■ Dataset content:
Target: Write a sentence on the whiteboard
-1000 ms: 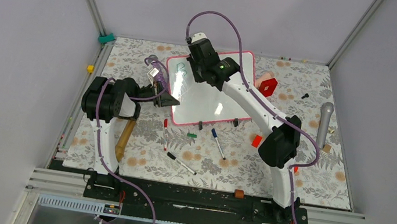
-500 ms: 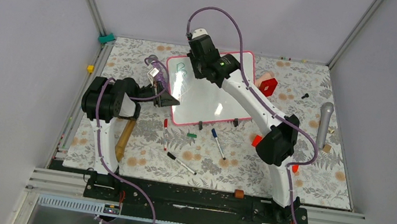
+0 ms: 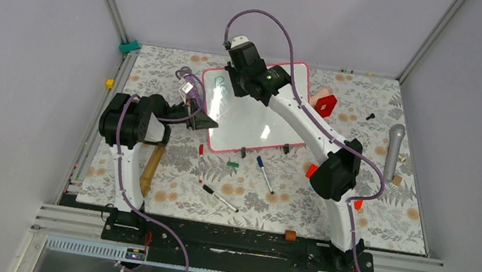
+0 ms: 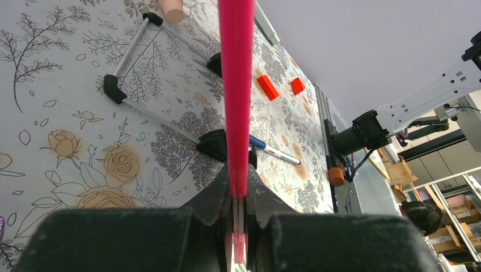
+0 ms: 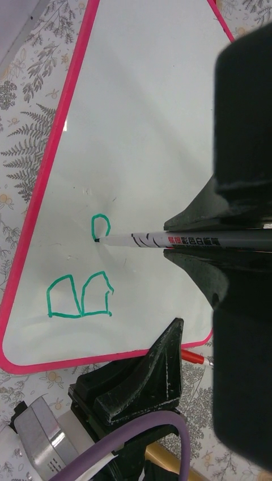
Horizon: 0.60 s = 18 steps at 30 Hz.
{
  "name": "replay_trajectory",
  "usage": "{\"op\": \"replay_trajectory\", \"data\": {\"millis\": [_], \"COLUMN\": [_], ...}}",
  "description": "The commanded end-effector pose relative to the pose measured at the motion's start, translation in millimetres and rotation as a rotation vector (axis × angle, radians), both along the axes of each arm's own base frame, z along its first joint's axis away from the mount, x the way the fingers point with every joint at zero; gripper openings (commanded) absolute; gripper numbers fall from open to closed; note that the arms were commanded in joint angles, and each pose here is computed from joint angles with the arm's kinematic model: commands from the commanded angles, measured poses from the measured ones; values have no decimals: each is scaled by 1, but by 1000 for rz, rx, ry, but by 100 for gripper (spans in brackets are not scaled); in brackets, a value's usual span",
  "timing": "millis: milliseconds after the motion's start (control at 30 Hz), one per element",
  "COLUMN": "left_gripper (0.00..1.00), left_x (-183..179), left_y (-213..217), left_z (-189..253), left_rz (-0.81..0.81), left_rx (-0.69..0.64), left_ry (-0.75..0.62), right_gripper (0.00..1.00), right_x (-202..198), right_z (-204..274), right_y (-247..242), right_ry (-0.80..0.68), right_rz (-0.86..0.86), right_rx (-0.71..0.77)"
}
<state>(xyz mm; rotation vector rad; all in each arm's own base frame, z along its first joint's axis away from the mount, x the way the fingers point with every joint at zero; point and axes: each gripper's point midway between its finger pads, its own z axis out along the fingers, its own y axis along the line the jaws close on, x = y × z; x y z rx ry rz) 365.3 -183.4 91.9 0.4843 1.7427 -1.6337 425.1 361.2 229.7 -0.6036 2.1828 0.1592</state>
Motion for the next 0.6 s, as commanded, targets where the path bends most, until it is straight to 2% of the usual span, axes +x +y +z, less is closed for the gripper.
{"op": "replay_trajectory", "data": {"millis": [0,567], "left_gripper": [0,0], "left_x": [-4,-3], "left_y": [-8,-8], "left_z": [-6,-6], "left_rz": [-36,-36], "left_rx": [3,3], "left_ry": [10,9], "right_gripper": [0,0], "right_x": [0,-7], "right_z": [-2,-10], "right_y": [-3,-20], "right_ry": [23,43], "right_rz": [19,-2], "right_rx": [-12,-80]}}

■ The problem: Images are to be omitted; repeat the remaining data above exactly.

■ Answer space:
Target: Write a sentence on the whiteboard
-1000 ms: 
-500 ms: 
+0 ms: 
+0 ms: 
+0 ms: 
Horizon: 0.60 s = 18 steps at 30 Hz.
{
  "name": "replay_trajectory",
  "usage": "{\"op\": \"replay_trajectory\", \"data\": {\"millis\": [_], \"COLUMN\": [_], ...}}",
  "description": "The commanded end-effector pose relative to the pose measured at the motion's start, translation in millimetres and rotation as a rotation vector (axis × angle, radians), both along the axes of each arm's own base frame, z along its first joint's axis away from the mount, x the way the fingers point with every joint at zero; gripper openings (commanded) absolute; gripper numbers fall from open to closed; note that the arms were commanded in joint angles, and each pose here is computed from joint angles with the arm's kinematic model: commands from the commanded angles, measured poses from the measured ones; values have no decimals: each is scaled by 1, but by 1000 for rz, rx, ry, but by 100 for gripper (spans in brackets are not scaled); in brackets, a value's usual span",
  "timing": "millis: milliseconds after the motion's start (control at 30 Hz), one per element",
  "COLUMN": "left_gripper (0.00..1.00), left_x (-183..179), left_y (-213..217), left_z (-189..253), left_rz (-0.81..0.81), left_rx (-0.69..0.64), left_ry (-0.75..0.62), right_gripper (0.00..1.00), right_x (-202..198), right_z (-204..274), right_y (-247..242), right_ry (-0.80..0.68), right_rz (-0.86..0.86), right_rx (-0.71..0.77)"
}
<state>(xyz mm; rotation vector rad; all in each arm's own base frame, z along its first joint's axis away from the mount, x the way the fingers point with every joint at zero; point and axes: each gripper's point midway between its finger pads, its own z axis out along the fingers, its own y axis along the line the jaws close on, x = y × z; x y z rx ry rz) 365.3 -183.4 91.9 0.4843 1.7427 -1.6337 425.1 361.2 229.7 -0.6036 2.1828 0.1592</state>
Motion for the next 0.6 s, as commanded, targets where the path bends most, until it is straight to 2% of the usual span, axes +x +y +z, less is closed for the gripper.
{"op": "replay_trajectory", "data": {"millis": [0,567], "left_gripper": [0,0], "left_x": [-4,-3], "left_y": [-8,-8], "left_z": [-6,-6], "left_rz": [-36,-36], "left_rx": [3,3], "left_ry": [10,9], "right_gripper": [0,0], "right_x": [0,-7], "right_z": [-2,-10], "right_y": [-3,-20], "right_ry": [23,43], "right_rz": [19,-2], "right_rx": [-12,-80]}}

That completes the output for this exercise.